Curlews (Bukullel[109]).—These birds abound in various parts of West Barbary, and are so numerous at El Waladia, that one would imagine it was the roosting place for all the curlews on the earth; the peninsula which encompasses the large bay of water at this place, being rocky and uninhabited, is full of all kinds of them; it is a very delicious bird when the blood is not lost by the throat being cut.
Tibib.—The sparrow, denominated Zuzuh, is rare in most parts of Barbary; but the Tibib, which resembles it, is very common: this little bird visits the houses every morning, coming into the rooms undismayed. It is originally an inhabitant of Atlas, from whence it was brought by an English merchant[110] about twenty years since, to Mogodor, where the breed has continued to multiply ever since.
The Crested Lark is common also in this country.
The Cuckoo, Deekuke, as it is called by the Arabs, is a gray bird, with large black spots, having much feather, and long wings, with a small and short body. They are esteemed a delicacy by the Arabs. I shot some one day for the purpose of tasting them, and found them extremely delicate, and not inferior to a partridge.
El Hage. This is a small cinereous coloured bird, and scarcely so large as the common blackbird; it lives upon beetles and other insects of a similar kind, which it never eats till they begin to putrify; it frequents thorny bushes, on the upper thorns of which it sticks the beetles, where remaining till they begin to decay, the Hage, in passing through the air is attracted by their scent, and feeds upon them. The argan tree is the favourite resort of this bird; on the top, or some conspicuous part of which, it is generally seen, and often alone, without its female. It is called El Hage, because it accompanies the caravans to Mecca;[111] it is therefore held to be a sacred bird; on this account it would be imprudent to shoot it in presence of any Mooselmin. As they destroy beetles and vermin, they are certainly entitled to the deference paid to them; and are canonized, perhaps, from having visited the tomb of Mohammed.

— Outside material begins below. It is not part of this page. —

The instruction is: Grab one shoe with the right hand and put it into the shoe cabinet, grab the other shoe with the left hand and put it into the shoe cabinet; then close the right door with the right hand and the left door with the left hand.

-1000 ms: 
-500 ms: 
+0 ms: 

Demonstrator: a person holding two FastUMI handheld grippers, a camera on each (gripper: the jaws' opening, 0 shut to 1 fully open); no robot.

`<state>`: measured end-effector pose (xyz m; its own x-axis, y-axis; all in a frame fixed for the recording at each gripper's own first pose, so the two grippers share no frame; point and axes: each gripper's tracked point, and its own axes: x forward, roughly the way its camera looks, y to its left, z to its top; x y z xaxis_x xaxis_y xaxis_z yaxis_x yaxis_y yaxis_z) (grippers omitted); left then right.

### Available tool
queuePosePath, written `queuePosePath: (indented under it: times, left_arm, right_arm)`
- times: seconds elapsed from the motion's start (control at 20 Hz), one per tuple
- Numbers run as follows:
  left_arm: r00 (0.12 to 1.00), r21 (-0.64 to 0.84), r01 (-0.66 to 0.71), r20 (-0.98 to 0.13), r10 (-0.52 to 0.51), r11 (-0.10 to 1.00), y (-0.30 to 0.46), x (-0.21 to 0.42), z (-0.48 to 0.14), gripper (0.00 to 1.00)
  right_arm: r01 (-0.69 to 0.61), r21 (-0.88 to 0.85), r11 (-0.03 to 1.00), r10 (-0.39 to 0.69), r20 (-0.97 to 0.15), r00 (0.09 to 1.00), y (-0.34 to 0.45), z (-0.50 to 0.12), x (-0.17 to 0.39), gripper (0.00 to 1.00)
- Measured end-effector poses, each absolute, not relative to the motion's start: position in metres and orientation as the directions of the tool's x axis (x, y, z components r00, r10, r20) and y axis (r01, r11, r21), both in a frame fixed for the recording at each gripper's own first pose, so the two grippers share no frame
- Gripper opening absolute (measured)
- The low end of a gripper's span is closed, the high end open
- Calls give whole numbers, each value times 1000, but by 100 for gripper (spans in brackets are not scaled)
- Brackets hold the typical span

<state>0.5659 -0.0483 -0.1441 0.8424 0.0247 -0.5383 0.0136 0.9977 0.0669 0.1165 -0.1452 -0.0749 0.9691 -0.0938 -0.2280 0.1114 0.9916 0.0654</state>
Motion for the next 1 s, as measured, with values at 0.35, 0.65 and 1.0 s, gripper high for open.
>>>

The Owl.—The owl of Africa (called Muka) is similar to that of Europe, having the eye of a bright yellow. The screech owl (called Saher) is an ominous bird, and is superstitiously thought to be the forerunner of evil.
FISH.
The same variety of fish that is found in the Mediterranean is caught on the shores of West and South Barbary. Of the fresh water fish,
Shebbel—is in most request; it is similar to our salmon, but neither so large nor so red in the flesh, though extremely rich and delicate. Immense quantities are caught in the rivers of Barbary, particularly in those of El Kos, Mamora, Tensift, and Suse: they are salted, or baked and preserved for the supply of Bled-el-jerrêde, and other places of the interior, even as far as Soudan; but the greatest consumption of the dried shebbel is in Bled-el-jerrêde, where the inhabitants live for the most part on dates, as these fish are accounted a corrective of any ill effects produced from eating immoderately of that fruit.